__Exercise aim__. Print every line of the material below exactly as it stands, but omit the pictures.

__Input data__.
○ ○ ○ ○ ○

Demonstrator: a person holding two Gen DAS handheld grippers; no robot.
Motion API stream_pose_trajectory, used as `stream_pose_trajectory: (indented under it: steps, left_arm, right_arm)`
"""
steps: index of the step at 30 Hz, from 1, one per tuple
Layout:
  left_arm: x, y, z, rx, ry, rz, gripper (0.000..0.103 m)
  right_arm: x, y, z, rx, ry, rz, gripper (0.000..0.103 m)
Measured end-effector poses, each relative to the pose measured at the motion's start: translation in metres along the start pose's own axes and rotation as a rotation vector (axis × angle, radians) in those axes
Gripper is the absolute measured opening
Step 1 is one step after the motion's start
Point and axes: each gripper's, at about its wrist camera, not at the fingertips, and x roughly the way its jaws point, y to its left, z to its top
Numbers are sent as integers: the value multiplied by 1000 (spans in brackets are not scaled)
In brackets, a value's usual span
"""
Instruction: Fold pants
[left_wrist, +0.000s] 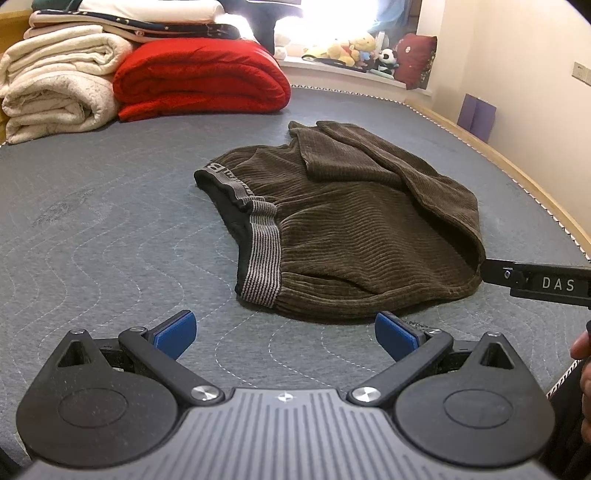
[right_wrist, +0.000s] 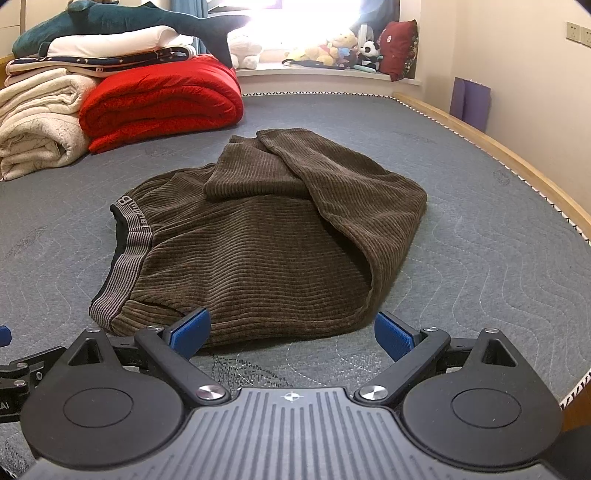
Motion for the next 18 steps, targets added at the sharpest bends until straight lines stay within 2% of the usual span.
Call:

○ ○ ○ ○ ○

__Answer for the task__.
Demonstrator: a person holding two Gen DAS handheld grippers; no robot.
Motion API stream_pose_trajectory, used as `stream_pose_trajectory: (indented under it: steps, left_arm, right_arm)`
"""
steps: index of the step at 30 Hz, from 1, one per tuple
Layout:
  left_arm: x, y, z, rx, ry, rz, gripper (0.000..0.103 m)
  right_arm: x, y, z, rx, ry, rz, gripper (0.000..0.103 m)
Measured end-effector poses, each relative to the pose measured at the motion's start: translation in metres along the start pose's own axes and rotation as a rotation vector (axis × angle, radians) in those axes
Gripper is the absolute measured opening
Step 1 is one step after the motion's start
Point and axes: each gripper's, at about its wrist camera, not at the fingertips, and x roughly the way its jaws point, y to its left, z to its top
Numbers are sent as integers: the value multiplied by 1000 (spans in brackets are not scaled)
In brackets, a value's usual span
"""
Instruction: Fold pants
[left_wrist, +0.000s] 
[right_wrist, +0.000s] 
Motion for the next 18 steps, targets added at the sharpest bends until straight lines stay within 2% of the usual span.
Call:

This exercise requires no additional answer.